The sobering report circulating among U.N. officials this week became public Thursday as the Taliban’s leaders sought to cement their rule by formally announcing the establishment of an “Islamic Emirate of Afghanistan,” even as they faced persistent pockets of resistance and protests in Kabul and other Afghan cities.
Clashes and chaos continued Thursday around Kabul’s only international airport, where Taliban fighters used gunfire at traffic chokepoints to halt throngs of Afghans desperately trying to access a U.S. military-led evacuation in its fourth day.
Unease over the future of Afghanistan was further elevated by warnings from regional experts that the Taliban will almost certainly provide a haven again for al Qaeda and other jihadi groups and that dire food shortages are likely to envelop Afghanistan during the coming months while the international community attempts to isolate the Taliban.
Republicans in Washington sharpened their criticism of the Biden administration. Sen. Tom Cotton of Arkansas led the charge by asserting that Taliban “goons” were beating and stripping documents from people trying to escape via the airport, which remains under the control of U.S. military forces.

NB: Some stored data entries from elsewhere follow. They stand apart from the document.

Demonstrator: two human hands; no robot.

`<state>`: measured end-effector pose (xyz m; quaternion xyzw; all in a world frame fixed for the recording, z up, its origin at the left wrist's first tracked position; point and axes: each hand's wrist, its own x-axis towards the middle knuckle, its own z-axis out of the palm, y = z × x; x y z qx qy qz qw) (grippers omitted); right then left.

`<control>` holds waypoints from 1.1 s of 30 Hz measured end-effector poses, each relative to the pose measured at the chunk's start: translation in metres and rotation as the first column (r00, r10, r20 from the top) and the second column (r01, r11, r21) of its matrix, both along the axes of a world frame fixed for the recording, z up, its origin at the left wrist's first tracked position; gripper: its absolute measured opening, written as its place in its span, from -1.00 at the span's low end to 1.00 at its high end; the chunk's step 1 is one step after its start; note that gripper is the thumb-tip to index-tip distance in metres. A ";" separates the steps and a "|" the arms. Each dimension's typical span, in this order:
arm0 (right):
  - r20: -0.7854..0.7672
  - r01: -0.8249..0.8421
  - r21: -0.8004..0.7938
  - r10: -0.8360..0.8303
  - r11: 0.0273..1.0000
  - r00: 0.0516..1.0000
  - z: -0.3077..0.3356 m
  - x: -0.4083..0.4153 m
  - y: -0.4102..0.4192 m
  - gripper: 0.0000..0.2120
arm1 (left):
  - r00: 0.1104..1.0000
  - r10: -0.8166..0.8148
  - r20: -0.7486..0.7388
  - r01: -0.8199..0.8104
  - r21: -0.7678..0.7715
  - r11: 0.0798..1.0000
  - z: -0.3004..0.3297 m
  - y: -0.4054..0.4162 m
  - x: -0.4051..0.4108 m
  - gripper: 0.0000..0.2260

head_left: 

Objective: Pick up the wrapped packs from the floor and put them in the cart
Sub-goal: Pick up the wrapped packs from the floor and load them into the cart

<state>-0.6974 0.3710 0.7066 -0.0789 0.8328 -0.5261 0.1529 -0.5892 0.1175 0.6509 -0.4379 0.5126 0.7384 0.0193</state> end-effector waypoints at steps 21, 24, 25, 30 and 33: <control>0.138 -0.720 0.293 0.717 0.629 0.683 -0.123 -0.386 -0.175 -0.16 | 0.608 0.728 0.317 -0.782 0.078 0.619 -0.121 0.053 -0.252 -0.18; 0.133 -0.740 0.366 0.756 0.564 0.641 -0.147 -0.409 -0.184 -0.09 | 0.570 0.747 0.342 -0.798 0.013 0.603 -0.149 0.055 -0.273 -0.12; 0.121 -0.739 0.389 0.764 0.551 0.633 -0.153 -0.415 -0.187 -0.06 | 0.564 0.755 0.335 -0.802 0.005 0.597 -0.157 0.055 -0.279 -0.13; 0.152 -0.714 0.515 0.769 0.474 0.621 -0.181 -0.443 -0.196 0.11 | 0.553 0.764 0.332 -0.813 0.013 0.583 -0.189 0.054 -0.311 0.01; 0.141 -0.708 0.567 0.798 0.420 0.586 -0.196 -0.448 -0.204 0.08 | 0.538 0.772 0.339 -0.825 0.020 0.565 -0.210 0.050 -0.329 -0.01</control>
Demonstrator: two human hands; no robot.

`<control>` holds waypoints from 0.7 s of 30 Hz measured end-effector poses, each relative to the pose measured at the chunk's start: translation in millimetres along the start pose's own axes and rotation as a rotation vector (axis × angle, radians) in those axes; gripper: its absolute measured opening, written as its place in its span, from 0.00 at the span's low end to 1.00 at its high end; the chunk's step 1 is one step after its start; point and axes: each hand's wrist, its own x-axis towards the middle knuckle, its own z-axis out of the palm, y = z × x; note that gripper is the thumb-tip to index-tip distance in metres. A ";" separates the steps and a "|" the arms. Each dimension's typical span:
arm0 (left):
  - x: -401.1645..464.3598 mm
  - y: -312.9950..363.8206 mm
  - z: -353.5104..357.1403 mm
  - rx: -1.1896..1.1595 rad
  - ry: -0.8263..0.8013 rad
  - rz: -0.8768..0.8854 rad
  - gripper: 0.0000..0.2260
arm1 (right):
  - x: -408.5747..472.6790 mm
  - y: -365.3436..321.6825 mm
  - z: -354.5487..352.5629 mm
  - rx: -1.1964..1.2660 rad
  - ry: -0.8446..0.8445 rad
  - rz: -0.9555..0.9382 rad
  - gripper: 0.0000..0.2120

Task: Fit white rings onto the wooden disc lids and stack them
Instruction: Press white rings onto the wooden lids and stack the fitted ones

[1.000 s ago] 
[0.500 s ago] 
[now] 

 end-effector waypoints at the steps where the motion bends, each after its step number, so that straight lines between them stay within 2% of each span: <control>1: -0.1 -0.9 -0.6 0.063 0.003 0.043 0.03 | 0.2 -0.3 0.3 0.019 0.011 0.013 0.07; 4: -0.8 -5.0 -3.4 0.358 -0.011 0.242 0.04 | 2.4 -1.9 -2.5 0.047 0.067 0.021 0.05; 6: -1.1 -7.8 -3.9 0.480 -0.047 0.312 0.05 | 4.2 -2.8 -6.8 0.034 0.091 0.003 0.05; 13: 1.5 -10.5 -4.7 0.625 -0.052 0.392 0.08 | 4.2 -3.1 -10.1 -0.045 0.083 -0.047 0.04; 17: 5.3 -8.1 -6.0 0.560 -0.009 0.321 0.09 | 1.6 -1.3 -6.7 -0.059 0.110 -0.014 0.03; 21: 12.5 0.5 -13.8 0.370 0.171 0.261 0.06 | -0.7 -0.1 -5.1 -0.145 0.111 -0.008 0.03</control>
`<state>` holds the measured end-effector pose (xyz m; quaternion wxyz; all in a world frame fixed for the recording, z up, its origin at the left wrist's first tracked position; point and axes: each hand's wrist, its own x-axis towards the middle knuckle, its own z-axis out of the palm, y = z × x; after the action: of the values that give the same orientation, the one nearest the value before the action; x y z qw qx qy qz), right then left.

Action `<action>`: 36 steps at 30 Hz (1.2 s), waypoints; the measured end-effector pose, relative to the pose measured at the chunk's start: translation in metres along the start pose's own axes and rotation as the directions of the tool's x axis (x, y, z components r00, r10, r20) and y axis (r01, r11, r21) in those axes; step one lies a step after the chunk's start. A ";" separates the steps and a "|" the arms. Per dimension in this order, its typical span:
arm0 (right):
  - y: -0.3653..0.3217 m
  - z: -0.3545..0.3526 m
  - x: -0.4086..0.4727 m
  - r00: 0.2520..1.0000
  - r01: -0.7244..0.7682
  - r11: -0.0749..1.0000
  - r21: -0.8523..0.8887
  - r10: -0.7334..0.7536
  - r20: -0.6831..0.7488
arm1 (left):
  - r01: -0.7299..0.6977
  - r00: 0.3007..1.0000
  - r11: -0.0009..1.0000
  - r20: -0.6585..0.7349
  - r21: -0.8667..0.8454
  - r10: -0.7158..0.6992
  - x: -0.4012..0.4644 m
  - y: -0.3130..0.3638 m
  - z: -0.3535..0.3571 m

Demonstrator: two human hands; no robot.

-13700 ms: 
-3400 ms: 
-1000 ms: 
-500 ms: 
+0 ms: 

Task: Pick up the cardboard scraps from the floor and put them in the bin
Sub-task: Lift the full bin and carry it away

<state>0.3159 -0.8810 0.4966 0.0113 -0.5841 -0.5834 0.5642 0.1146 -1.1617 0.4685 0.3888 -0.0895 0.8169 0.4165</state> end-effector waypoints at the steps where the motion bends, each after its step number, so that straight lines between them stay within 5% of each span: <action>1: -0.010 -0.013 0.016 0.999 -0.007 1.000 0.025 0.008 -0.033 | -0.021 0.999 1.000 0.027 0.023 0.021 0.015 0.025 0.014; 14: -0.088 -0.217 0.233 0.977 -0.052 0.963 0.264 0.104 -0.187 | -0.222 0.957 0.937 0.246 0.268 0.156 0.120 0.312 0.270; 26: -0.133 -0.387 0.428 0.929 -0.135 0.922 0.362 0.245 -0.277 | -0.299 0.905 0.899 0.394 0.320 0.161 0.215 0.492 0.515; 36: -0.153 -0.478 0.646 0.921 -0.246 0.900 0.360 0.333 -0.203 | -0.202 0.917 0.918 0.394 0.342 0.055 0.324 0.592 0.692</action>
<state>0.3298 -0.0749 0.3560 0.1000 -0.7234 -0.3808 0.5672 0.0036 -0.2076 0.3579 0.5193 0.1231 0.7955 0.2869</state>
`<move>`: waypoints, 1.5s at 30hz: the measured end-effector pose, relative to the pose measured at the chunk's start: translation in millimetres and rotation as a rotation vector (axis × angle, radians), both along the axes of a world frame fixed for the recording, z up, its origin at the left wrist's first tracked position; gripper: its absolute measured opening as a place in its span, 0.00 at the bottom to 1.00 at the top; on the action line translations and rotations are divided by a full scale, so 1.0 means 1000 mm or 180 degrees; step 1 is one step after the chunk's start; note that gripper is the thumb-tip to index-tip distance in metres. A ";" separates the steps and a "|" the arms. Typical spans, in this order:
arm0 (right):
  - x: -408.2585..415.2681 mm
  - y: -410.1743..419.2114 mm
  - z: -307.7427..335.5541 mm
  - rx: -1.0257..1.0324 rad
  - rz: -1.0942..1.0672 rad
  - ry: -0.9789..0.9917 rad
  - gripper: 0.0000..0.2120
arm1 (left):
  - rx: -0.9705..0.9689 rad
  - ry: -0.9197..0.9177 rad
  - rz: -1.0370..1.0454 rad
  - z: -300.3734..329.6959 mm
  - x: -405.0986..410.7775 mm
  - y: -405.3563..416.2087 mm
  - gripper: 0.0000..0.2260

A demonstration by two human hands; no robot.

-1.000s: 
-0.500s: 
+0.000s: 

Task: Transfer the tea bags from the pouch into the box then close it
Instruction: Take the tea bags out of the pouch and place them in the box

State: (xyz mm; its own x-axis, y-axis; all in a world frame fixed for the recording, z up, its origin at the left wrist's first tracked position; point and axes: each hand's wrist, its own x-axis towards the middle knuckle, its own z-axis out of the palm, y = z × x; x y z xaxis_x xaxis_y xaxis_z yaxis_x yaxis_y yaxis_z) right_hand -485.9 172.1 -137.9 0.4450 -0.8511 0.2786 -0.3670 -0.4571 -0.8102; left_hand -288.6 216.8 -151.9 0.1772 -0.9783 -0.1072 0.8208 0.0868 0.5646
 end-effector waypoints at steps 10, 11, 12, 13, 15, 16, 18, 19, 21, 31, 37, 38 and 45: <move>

President Biden, facing growing criticism of how he handled the American withdrawal, sent some 4,500 U.S. troops back to Afghanistan since the Taliban seized Kabul on Sunday to coordinate the evacuation mission. But the troops are behind a strict fence line at the airport and have no control over activity on the streets of the capital just beyond the perimeter.
“It is total violent chaos outside of the airport, contrary to Joe Biden, who is … claiming that the Taliban is cooperating with us,” Mr. Cotton said on Fox News. “My office has been in touch with dozens of people on the ground outside the airport, where Taliban are beating people indiscriminately, taking their passports, taking their visa papers.
“All of this is happening just a few yards away from the gates, and American soldiers are not allowed to enter beyond that perimeter to try to secure American citizens who are making their way through these crowds of Taliban goons to get into the airport,” he said.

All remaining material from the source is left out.